02bluesuperroo said:


> Yes, it's an external USB hard drive. 250 GB (holding 20 gb of music) :blush:


Can you give me details on how that works? 
Can you use all 250gigs?
Are you using mp3 or wav ?
I would want to use wav files for my set up.


----------



## 02bluesuperroo (Oct 31, 2006)

FREQBOX said:


> Can you give me details on how that works?
> Can you use all 250gigs?
> Are you using mp3 or wav ?
> I would want to use wav files for my set up.


The limit is not space, it's files. I think you can have like 99 files in 999 folders or something with the Kenwood. The line I have doesn't play wav. The newer line (X-591, X-791, X-891 ect) does play .wav. Some other manuf. might also support .wav


----------



## fej (Feb 8, 2006)

Nice amp rack bro. My buddy just bought one of these and I was curious what you did with the sub setup. We were thinking of doing something basic, probably a 12" with a pdx 4.150 running the sub and a set of components.


----------



## 02bluesuperroo (Oct 31, 2006)

fej said:


> Nice amp rack bro. My buddy just bought one of these and I was curious what you did with the sub setup. We were thinking of doing something basic, probably a 12" with a pdx 4.150 running the sub and a set of components.


The sub will eventually be glassed in on the passenger side. That is going to be the last thing I do because in the mean time I can just throw it in a box and be on my way. More pics coming this weekend including (hopefully) a finished amp rack / sub-floor.


----------



## 02bluesuperroo (Oct 31, 2006)

*Finally finished with the sub-floor*

Well I finally was able to finish my sub-floor in the FJ and all in all I am happy with how it has turned out. I think it will sever its purpose very well and looks very well integrated. Here are the pics. There are some large gaps because my batteries were dead for a couple days.


Here is the mounting setup. That is 6mm x 1.00 threaded rod that threads into the factors tie down mounting holes. The whole sub-floor assembly slides onto the top of them. You can also see my mat and ensolite.




























On the passenger side near the hatch there is a 115v AC electrical outlet. I wanted to preserve this so this is what I did. This plugs into the stock outlet and the dual outlet plate gets mounted into the lid of the subfloor. I didn't take a pic of that yet.



























I deadened both sides of the FJ as well as the rear door. I didn't go all out on these areas. I used the mat and foam strategically because I have a limited supply. (2 rolls, 7 yards, 3 cans). No ensolite pics, I must have forgot. 
































































In the mean time, I put on the roll-on bed-liner I got. (Grizzly Grip). Too bad the color is not what I wanted.  
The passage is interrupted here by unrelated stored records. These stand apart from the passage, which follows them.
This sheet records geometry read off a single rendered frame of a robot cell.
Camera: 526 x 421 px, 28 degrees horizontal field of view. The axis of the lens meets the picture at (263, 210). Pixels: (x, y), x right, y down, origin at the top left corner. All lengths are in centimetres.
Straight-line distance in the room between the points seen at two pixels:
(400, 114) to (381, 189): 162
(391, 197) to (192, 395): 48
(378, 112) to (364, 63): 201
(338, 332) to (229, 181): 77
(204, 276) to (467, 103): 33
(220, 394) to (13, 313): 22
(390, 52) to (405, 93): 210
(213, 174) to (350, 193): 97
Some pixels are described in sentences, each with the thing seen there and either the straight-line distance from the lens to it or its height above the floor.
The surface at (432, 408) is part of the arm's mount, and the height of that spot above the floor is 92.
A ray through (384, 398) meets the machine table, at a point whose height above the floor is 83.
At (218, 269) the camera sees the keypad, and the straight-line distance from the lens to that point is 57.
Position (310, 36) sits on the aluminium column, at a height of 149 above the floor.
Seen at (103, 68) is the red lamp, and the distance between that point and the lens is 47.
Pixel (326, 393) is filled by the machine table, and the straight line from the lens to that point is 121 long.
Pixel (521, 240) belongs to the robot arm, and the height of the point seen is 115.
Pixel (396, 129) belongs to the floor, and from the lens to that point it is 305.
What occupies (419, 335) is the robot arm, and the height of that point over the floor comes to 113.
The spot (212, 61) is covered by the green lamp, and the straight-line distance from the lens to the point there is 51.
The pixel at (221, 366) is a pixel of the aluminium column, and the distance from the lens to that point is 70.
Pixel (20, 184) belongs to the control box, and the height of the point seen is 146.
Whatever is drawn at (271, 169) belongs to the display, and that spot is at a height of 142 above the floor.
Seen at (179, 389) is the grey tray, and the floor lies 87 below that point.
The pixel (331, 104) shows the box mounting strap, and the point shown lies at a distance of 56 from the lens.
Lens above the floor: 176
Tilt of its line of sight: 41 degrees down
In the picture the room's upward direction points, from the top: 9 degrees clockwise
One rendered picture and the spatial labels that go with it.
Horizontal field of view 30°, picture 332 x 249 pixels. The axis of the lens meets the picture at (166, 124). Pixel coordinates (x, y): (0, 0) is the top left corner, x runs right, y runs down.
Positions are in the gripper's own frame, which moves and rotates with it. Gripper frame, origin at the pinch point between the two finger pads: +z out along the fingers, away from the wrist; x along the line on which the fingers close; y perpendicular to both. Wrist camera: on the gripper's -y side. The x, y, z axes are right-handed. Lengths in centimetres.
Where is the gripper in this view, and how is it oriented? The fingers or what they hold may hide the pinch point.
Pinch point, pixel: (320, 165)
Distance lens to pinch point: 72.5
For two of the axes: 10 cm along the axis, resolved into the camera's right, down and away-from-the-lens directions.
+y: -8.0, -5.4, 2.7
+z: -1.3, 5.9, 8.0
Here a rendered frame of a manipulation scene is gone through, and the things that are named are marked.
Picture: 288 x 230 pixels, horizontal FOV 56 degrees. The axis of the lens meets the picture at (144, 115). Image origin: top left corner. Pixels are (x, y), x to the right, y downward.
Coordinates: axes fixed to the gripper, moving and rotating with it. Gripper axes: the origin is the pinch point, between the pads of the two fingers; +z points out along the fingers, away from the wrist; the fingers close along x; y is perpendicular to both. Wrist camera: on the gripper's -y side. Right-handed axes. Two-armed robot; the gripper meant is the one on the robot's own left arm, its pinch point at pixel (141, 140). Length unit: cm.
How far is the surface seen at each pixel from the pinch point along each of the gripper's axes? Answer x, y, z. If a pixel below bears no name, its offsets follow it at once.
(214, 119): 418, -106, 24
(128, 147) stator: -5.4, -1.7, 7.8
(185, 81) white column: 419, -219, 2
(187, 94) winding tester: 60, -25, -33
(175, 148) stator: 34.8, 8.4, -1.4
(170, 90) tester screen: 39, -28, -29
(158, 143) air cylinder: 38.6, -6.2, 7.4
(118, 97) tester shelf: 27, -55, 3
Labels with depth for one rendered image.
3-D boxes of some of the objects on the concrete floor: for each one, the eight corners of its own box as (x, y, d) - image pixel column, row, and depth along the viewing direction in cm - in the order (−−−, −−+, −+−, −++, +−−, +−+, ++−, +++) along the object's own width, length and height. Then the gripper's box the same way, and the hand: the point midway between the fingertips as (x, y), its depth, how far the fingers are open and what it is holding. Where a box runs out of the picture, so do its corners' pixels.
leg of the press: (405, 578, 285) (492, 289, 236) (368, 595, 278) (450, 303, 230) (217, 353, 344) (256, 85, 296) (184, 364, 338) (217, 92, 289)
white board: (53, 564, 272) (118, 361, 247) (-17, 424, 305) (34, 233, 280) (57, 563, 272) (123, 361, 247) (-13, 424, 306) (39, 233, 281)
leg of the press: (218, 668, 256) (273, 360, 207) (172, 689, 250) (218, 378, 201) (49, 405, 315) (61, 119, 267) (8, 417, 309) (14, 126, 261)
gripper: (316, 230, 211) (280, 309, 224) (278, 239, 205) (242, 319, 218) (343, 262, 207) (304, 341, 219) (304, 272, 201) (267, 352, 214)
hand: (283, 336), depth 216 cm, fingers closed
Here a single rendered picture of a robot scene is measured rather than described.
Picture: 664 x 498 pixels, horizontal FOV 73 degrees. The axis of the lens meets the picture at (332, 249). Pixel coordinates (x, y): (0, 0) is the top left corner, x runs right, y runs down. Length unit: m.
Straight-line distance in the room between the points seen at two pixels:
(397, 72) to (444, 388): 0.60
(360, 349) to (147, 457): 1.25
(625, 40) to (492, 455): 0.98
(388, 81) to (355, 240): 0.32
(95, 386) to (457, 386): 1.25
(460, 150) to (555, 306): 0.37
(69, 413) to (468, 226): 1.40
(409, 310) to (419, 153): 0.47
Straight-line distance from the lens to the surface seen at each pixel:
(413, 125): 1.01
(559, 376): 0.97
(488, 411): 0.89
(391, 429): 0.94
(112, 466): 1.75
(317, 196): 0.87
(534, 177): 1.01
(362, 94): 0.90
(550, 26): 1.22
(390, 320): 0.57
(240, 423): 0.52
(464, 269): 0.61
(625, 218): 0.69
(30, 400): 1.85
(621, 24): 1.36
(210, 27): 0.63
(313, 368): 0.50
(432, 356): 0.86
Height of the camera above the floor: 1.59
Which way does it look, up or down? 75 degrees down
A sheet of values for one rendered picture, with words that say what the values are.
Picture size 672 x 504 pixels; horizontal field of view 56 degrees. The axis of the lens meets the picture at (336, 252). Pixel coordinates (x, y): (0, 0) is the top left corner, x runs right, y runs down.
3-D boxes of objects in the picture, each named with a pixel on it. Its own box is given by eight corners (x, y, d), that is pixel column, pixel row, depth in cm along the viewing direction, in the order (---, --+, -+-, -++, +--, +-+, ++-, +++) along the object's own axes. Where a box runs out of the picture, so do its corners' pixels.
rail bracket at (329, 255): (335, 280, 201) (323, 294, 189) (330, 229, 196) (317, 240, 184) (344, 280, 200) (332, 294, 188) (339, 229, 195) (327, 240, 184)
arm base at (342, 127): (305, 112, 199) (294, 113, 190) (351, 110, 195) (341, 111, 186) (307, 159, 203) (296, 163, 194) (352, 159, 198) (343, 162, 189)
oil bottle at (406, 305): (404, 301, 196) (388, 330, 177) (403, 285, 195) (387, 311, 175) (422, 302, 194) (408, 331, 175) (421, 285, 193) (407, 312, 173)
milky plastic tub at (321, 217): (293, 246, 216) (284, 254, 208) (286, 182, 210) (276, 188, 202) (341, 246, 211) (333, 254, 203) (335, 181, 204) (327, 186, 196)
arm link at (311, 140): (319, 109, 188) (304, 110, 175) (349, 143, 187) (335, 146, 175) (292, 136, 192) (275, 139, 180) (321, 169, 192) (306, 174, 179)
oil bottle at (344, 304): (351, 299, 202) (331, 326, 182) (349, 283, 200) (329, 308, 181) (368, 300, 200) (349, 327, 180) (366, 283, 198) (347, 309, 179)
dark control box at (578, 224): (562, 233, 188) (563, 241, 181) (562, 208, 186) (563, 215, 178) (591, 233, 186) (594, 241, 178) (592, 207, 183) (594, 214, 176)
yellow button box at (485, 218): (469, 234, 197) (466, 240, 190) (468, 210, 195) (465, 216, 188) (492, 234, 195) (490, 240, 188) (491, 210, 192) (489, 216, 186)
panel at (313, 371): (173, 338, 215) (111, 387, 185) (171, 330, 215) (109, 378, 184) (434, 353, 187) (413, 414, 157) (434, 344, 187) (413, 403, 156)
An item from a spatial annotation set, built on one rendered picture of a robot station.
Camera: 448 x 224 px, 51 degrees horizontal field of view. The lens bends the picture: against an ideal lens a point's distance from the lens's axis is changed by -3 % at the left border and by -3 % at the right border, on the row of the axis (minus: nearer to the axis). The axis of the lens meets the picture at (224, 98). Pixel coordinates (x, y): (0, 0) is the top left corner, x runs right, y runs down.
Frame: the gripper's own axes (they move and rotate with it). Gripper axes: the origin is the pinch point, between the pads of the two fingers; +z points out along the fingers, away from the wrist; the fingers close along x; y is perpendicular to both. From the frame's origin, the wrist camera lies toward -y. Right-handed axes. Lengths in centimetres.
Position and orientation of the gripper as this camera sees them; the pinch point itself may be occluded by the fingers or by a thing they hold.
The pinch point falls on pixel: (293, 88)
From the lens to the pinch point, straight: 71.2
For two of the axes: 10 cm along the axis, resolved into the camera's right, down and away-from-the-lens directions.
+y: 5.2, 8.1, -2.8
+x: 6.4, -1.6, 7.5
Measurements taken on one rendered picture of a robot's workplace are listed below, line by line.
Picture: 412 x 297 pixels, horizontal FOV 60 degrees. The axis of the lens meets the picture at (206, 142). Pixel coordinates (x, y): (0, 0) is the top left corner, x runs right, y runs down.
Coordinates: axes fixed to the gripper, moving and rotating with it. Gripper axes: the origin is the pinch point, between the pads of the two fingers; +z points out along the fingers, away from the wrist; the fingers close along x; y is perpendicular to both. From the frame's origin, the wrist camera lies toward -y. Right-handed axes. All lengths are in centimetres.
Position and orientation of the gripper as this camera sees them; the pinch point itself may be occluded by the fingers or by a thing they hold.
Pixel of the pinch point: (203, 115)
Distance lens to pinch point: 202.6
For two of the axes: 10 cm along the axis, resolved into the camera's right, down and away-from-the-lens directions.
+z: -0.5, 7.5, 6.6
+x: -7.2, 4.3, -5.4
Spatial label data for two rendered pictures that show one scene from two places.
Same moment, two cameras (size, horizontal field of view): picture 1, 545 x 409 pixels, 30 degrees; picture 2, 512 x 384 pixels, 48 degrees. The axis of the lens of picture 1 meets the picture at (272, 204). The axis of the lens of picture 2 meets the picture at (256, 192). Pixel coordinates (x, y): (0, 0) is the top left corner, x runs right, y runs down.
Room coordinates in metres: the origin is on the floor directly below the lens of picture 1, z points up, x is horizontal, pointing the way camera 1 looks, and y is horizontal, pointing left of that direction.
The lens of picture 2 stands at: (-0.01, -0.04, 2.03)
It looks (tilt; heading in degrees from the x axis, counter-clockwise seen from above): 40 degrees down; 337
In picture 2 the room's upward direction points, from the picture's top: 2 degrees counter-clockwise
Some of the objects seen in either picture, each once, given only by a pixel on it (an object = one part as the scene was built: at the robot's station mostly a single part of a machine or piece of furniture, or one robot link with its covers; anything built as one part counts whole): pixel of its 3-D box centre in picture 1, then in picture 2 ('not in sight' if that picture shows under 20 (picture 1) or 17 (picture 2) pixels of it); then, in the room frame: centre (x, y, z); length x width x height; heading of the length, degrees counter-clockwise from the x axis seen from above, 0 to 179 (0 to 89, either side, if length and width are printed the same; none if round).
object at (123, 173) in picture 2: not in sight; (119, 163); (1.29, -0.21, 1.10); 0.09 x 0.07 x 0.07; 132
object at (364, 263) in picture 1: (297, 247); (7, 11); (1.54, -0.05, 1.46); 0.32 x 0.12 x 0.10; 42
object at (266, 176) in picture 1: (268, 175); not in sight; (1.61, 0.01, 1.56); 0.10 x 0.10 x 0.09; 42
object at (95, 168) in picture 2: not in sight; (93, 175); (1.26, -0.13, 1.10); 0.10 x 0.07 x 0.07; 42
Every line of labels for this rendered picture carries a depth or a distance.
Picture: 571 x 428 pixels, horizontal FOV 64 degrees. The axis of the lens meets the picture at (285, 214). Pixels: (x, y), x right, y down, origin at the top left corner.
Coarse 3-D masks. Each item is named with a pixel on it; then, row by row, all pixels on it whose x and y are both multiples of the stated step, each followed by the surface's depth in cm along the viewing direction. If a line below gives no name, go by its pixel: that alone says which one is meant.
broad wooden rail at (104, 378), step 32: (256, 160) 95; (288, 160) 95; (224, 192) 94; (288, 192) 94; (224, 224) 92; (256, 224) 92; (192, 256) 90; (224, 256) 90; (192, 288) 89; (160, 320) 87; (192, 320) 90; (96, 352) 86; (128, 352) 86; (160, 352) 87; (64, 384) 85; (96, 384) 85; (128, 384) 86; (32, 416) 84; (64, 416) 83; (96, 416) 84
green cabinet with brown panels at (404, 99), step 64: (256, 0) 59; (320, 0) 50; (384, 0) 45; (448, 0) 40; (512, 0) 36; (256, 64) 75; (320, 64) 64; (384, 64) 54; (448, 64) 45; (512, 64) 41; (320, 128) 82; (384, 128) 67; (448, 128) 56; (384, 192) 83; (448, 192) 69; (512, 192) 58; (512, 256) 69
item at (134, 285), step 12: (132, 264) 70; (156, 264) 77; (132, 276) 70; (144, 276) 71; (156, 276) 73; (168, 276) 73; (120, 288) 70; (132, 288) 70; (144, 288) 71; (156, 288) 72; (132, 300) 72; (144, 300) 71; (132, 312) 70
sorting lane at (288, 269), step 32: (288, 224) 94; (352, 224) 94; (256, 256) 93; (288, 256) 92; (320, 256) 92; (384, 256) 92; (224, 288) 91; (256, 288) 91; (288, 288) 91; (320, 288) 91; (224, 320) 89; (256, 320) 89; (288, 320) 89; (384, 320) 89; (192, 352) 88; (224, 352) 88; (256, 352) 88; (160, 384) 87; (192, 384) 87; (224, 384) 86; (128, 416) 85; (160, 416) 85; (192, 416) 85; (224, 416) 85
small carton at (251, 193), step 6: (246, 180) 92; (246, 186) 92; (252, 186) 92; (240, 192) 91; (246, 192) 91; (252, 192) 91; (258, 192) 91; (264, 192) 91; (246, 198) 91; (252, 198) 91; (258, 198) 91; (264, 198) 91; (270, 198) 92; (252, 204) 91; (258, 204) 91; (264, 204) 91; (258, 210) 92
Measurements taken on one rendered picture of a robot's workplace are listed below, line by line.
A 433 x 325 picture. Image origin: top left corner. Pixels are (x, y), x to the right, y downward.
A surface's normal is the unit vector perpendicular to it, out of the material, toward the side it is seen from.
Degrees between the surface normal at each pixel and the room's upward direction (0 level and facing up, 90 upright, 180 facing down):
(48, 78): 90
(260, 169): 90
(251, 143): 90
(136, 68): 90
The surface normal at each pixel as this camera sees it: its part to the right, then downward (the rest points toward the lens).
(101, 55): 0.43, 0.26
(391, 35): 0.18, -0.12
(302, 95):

Nothing a little spray paint won't fix









It wasn't tightened all the way down at this point so you can see a little bit of the seam but the flash is also accentuating it. The thing is solid as a rock and I put 2 front to back braces on the inside that I'm sure will show up in later pics. This thing should easily support a couple hundred pounds at least.


----------



## KAP (Mar 18, 2007)

Have you tried the Duplicolor spray on bed liner, it turns out looking pretty good every time I use it. Not that yours does not look good. The duplicolor has A finer grain pattern to it.


----------



## 02bluesuperroo (Oct 31, 2006)

KAP said:


> Have you tried the Duplicolor spray on bed liner, it turns out looking pretty good every time I use it. Not that yours does not look good. The duplicolor has A finer grain pattern to it.


The stuff I got is far superior to a spray on kind. It is much much thicker and is more durable. This stuff is on par with line-x and rhino liner IMO.

They sell two kinds, fine and course. I got the course kind.
http://www.grizzlygrip.com/


----------



## 02bluesuperroo (Oct 31, 2006)




----------



## Genxx (Mar 18, 2007)

Looking very good. Very good integration allowing you to keep the usability of your SUV. I have to show these pics to my wife so she will understand what is happening with her false floor.

Ready to see the sub integration. Looks great keep up the good work.


----------



## 02bluesuperroo (Oct 31, 2006)

Genxx said:


> Looking very good. Very good integration allowing you to keep the usability of your SUV. I have to show these pics to my wife so she will understand what is happening with her false floor.
> 
> Ready to see the sub integration. Looks great keep up the good work.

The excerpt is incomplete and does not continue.